Pour les étudiants en sciences sociales, le genre et la sexualité constituent de nouveaux eldorados de recherche, prenant parfois le pas sur les thèmes médicosociaux plus strictement liés au VIH. Rendue inéluctable par les avancées médicales, cette évolution pourrait conduire à de nouveaux regards sur l’histoire et la sociologie de l’épidémie.
Après avoir éclairé la question du VIH pendant près de 40 ans, les sciences sociales sont-elles en train de s’en détourner au profit de thématiques apparentées, telles que le genre et la sexualité ? Particulièrement en vogue depuis quelques années, ces derniers sujets semblent en effet prendre le pas sur les questions traditionnellement liées à l’infection par le VIH, celles d’ordre médico-social.

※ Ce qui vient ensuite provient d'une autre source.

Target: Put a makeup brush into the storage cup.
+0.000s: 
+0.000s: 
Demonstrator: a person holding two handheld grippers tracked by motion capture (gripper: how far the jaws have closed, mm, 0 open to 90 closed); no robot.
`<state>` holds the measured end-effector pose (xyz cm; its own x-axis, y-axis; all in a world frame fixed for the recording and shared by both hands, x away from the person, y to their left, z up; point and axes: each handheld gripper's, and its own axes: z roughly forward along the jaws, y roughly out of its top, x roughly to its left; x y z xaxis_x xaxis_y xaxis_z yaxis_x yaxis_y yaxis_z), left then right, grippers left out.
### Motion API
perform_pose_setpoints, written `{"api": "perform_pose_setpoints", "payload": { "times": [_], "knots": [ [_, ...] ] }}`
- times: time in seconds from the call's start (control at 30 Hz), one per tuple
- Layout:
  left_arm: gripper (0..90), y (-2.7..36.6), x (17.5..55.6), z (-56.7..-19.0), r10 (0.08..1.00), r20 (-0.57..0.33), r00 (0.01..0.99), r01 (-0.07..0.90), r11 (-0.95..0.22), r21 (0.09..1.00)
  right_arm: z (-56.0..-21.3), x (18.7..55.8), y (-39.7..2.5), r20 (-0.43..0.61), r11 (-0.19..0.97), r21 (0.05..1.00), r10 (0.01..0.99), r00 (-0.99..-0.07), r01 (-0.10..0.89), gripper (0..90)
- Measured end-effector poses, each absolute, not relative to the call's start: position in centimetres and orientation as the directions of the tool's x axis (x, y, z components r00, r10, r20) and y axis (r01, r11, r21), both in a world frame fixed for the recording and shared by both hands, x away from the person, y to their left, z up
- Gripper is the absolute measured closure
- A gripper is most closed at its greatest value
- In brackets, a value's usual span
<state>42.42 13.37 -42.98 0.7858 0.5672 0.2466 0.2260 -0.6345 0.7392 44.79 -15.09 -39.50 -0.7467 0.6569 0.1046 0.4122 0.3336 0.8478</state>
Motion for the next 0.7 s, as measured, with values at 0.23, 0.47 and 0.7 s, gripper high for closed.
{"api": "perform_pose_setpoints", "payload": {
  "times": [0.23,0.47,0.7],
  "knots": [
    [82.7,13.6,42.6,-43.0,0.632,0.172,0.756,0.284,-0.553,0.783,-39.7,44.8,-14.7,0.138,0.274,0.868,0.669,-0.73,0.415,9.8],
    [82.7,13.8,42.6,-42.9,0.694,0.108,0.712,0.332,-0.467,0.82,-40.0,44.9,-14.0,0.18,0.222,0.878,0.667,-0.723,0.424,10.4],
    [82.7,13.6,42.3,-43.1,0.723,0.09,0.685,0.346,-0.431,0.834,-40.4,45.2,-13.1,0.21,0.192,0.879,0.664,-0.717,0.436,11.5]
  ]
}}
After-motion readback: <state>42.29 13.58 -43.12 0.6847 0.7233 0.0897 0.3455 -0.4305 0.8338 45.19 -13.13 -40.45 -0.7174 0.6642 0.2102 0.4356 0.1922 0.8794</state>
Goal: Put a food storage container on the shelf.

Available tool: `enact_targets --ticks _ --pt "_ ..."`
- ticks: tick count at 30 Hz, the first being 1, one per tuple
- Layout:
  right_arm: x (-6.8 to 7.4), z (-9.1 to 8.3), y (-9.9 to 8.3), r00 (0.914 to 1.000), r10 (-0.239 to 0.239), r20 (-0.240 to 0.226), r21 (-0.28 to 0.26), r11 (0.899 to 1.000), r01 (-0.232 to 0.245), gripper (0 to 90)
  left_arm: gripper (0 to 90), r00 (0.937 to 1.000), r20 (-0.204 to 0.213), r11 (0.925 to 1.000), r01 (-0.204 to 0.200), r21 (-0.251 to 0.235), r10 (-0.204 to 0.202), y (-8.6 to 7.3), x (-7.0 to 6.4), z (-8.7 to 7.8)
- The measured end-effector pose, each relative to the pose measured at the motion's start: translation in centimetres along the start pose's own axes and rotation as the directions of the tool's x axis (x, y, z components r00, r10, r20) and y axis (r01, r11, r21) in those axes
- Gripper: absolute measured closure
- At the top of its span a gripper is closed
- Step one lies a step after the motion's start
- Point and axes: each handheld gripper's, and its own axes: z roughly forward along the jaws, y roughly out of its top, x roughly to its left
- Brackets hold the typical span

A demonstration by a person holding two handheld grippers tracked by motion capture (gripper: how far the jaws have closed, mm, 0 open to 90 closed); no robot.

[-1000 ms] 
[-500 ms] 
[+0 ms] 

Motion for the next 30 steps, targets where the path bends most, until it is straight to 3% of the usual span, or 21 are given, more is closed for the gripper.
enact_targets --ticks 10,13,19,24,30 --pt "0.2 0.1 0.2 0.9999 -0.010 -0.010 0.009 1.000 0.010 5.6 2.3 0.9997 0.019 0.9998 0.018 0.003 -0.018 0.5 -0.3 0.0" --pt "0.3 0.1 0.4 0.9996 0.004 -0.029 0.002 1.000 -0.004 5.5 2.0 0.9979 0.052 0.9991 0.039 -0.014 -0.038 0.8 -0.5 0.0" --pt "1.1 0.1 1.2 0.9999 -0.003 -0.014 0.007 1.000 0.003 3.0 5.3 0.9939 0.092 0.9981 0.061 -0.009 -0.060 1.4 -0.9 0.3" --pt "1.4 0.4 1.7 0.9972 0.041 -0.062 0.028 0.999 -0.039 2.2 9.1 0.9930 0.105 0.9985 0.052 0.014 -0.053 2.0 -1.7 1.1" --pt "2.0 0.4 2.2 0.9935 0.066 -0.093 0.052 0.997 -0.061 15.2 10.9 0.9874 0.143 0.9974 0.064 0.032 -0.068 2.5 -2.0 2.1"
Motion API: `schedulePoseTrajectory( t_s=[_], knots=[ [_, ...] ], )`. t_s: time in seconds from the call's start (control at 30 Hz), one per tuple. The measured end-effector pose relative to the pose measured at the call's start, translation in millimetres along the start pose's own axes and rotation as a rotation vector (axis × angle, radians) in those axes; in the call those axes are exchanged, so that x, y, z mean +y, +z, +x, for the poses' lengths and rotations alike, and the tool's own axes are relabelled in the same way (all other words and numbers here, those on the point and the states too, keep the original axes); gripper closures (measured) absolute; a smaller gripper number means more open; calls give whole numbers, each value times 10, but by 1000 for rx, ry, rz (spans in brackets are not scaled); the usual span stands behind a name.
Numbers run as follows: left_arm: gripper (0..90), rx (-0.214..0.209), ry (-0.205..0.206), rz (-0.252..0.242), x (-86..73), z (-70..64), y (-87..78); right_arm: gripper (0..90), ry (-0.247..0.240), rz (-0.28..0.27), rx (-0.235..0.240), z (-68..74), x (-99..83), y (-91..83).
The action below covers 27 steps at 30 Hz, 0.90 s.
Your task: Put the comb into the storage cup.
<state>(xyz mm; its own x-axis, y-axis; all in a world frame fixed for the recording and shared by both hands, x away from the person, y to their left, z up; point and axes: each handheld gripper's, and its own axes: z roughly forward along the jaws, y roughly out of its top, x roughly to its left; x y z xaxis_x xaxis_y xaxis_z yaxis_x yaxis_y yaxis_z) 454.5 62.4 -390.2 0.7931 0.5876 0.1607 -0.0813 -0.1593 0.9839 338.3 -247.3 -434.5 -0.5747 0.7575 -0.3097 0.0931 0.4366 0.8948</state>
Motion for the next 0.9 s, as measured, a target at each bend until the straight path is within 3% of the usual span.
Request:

Une évolution qui se reflète aussi bien dans les programmes de colloques que dans les demandes de financement de jeunes chercheurs en sciences sociales.
Interrogée par Transversal, Sophie Le Cœur, directrice de recherche en épidémiologie et sciences sociales à l’Institut national d’études démographiques (Ined), observe aussi cette tendance, qu’elle inscrit dans une évolution plus ancienne. « Au début de l’épidémie, tant qu’il n’y avait pas de traitement, le focus des sciences sociales portait sur la prévention. Il fallait comprendre comment et pourquoi on s’infectait, les fondements de la transmission », rappelle la chercheuse.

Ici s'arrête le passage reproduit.